>>>
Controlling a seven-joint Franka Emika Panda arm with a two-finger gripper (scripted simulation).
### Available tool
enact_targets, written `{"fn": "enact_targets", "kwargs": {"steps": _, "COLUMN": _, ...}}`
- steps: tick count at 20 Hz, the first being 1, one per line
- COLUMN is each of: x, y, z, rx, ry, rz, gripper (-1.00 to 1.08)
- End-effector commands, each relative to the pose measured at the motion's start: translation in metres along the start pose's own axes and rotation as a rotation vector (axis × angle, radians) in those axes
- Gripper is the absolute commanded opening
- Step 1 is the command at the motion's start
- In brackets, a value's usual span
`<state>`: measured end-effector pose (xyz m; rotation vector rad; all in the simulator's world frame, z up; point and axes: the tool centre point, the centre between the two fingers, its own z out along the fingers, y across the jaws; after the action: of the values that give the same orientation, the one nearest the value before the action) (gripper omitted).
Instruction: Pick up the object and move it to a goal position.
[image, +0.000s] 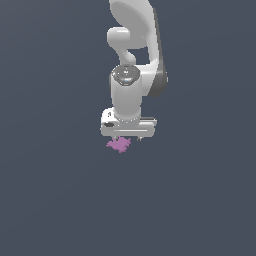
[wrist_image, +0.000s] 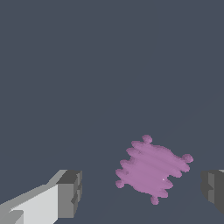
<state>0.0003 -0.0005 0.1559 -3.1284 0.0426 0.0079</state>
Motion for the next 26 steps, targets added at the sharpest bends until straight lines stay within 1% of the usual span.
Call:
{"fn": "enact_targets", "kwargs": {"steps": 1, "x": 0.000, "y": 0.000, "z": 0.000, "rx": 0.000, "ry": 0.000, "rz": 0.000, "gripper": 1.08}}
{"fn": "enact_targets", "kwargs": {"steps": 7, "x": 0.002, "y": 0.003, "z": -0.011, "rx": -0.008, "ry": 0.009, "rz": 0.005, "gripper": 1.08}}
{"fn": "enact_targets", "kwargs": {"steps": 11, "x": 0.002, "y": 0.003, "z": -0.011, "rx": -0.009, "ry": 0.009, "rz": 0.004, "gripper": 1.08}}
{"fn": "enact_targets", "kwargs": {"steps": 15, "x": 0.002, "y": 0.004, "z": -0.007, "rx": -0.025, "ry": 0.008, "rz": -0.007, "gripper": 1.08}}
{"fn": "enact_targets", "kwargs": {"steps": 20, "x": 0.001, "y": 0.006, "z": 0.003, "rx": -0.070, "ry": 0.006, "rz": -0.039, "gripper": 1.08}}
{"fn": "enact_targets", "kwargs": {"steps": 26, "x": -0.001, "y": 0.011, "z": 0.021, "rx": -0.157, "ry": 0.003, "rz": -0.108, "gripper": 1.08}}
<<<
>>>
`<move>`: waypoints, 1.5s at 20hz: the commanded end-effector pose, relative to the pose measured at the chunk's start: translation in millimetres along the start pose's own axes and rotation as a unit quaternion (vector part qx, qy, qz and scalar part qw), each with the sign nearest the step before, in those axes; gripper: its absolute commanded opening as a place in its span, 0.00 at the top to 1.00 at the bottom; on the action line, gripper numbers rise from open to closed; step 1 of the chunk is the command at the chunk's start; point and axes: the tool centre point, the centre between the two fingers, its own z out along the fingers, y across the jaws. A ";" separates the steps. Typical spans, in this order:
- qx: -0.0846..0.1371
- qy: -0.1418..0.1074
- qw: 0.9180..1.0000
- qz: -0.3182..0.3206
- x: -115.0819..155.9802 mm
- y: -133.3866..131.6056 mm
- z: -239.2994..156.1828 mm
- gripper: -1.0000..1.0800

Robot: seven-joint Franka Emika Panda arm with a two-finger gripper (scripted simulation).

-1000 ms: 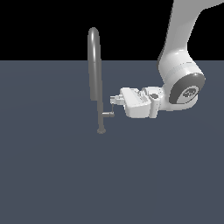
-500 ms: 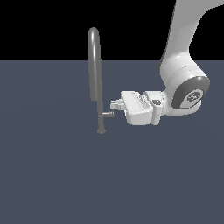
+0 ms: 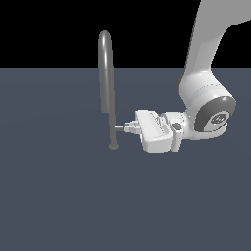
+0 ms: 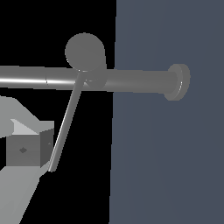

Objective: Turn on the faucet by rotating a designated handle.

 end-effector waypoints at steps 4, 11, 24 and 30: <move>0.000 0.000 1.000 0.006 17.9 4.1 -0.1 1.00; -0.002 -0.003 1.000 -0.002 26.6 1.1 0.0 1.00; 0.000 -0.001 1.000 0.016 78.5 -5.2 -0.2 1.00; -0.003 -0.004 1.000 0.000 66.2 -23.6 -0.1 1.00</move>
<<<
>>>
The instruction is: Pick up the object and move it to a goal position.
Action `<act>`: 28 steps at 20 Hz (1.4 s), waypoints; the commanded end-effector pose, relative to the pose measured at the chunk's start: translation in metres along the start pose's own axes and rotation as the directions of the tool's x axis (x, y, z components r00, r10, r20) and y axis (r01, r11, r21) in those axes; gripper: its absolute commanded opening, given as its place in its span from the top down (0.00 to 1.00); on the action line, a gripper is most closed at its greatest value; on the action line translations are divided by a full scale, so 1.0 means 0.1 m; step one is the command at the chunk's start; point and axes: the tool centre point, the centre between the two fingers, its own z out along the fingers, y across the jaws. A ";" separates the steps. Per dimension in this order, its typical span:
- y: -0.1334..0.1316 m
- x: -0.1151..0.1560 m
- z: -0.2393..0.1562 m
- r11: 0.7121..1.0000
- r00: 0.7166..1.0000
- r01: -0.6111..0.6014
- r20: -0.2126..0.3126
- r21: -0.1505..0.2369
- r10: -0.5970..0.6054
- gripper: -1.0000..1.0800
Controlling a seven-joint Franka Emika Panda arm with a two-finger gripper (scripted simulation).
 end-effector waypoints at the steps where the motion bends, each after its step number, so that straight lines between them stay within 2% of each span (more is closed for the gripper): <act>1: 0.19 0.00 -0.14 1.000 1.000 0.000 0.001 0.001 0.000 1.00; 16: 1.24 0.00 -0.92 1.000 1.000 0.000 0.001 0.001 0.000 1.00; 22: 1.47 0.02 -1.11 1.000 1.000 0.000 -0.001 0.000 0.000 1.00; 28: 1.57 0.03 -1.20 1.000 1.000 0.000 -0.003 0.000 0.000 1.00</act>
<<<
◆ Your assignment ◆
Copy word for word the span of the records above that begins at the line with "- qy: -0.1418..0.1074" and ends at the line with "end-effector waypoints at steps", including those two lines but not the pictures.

◆ Solution for this problem ◆
- qy: -0.1418..0.1074
- qw: 0.9180..1.0000
- qz: -0.3182..0.3206
- x: -115.0819..155.9802 mm
- y: -133.3866..131.6056 mm
- z: -239.2994..156.1828 mm
- gripper: -1.0000..1.0800

Robot: seven-joint Franka Emika Panda arm with a two-finger gripper (scripted simulation).

-1000 ms: 
-500 ms: 
+0 ms: 
+0 ms: 

Objective: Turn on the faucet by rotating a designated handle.

 end-effector waypoints at steps 4, 11, 24 and 30: <move>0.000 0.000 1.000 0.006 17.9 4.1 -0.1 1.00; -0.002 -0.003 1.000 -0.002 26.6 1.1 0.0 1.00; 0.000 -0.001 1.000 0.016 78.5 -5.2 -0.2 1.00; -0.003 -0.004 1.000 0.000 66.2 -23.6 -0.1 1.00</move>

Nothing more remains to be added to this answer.